(What you should do):
Leave the pictures out and quote every line from the start of the listing to the line with "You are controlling", inclusive.
# # # #
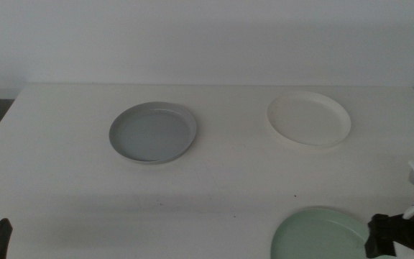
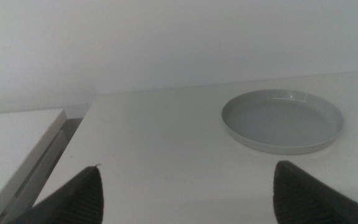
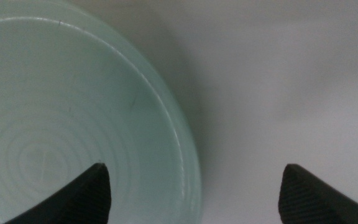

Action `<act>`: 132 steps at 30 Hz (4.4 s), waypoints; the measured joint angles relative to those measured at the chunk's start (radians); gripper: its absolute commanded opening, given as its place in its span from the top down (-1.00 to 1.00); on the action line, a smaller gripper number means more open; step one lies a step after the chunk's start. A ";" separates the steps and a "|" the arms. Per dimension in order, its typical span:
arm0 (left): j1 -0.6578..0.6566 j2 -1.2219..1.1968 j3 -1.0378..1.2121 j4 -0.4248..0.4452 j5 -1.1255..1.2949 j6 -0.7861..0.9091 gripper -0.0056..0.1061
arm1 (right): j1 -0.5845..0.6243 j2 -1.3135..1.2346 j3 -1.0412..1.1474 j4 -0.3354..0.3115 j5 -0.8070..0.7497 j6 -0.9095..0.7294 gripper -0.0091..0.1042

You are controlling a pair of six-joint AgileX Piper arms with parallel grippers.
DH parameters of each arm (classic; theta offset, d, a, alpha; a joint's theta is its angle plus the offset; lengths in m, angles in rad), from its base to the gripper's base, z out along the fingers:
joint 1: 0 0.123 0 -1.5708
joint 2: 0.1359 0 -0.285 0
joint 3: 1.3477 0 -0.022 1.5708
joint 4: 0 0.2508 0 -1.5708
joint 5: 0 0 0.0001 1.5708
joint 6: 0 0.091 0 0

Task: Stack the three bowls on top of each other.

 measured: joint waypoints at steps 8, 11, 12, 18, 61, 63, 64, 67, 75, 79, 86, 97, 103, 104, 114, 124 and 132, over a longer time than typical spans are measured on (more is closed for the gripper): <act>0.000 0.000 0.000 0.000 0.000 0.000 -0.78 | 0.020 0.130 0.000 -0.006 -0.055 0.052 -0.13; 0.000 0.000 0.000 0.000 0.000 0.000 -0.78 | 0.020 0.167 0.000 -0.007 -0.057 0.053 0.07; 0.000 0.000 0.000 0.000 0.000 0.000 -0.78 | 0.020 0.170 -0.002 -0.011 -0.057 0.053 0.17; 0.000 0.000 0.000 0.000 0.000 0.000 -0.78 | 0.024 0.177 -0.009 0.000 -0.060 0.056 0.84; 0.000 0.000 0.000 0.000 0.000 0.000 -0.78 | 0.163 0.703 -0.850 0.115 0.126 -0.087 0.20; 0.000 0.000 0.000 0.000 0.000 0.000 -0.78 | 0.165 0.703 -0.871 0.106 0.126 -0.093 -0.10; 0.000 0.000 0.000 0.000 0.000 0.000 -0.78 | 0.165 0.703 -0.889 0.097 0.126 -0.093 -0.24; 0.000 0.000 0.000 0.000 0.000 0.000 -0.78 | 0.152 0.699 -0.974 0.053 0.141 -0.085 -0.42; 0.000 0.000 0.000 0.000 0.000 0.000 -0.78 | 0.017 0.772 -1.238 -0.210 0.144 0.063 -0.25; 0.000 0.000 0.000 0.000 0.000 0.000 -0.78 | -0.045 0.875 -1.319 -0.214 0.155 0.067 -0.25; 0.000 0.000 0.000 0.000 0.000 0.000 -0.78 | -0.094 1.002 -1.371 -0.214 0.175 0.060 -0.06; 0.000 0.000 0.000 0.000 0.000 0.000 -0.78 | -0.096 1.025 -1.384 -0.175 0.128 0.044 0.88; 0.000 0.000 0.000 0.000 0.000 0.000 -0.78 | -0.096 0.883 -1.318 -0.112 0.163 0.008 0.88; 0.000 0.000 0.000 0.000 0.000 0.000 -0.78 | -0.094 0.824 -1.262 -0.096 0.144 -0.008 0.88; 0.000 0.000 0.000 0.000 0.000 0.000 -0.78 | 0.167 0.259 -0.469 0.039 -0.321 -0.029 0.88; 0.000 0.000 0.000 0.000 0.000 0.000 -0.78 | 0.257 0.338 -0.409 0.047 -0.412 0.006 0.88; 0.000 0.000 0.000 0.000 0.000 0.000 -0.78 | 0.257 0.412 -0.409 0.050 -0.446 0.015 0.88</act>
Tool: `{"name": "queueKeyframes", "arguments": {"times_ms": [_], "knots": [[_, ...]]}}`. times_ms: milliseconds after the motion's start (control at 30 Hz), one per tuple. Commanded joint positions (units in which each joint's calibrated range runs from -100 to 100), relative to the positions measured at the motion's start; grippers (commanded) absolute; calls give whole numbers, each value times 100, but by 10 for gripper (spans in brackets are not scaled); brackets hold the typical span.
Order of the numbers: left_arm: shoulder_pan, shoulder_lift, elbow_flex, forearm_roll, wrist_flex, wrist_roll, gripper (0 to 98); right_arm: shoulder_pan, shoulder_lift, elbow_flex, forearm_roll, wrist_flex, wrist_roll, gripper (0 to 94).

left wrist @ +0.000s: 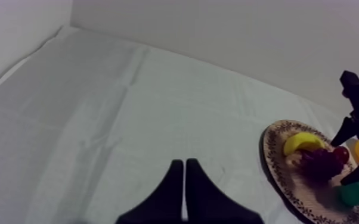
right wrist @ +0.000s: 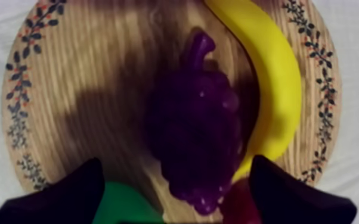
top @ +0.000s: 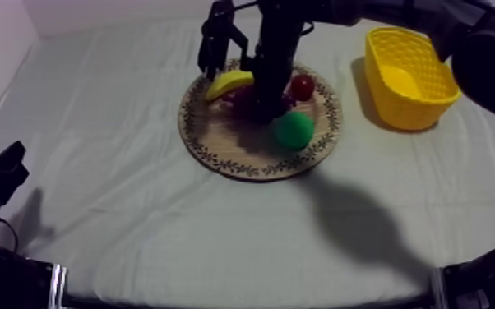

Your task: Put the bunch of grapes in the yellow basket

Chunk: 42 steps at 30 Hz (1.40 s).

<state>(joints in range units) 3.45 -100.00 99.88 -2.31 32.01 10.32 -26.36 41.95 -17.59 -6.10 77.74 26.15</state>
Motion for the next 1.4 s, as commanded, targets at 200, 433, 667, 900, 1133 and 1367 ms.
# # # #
(Solved exercise):
Action `<act>`: 132 steps at 30 Hz (4.4 s), waypoints; the measured joint angles relative to those measured at the chunk's start (radians); gripper: its absolute commanded opening, given as its place in its span from the top down (-1.00 to 1.00); on the action line, a smaller gripper number means more open; step one lies a step after the chunk's start. A ";" separates the steps and a "|" the arms. Per dimension in order, its typical span:
arm0 (left): j1 -0.6578..0.6566 j2 -1.2219..1.1968 j3 -1.0378..1.2121 j4 -0.4248..0.4452 j5 -1.1255..1.2949 j6 -0.7861..0.9091 gripper -0.0056..0.1061
arm1 (right): j1 -0.5845..0.6243 j2 -1.3135..1.2346 j3 -1.0412..1.1474 j4 -0.3354..0.3115 j5 -0.8070..0.7497 j6 -0.9095..0.7294 gripper -0.0091..0.1042

You are controlling a pair of six-joint AgileX Piper arms with parallel grippers.

The exercise requires no further output.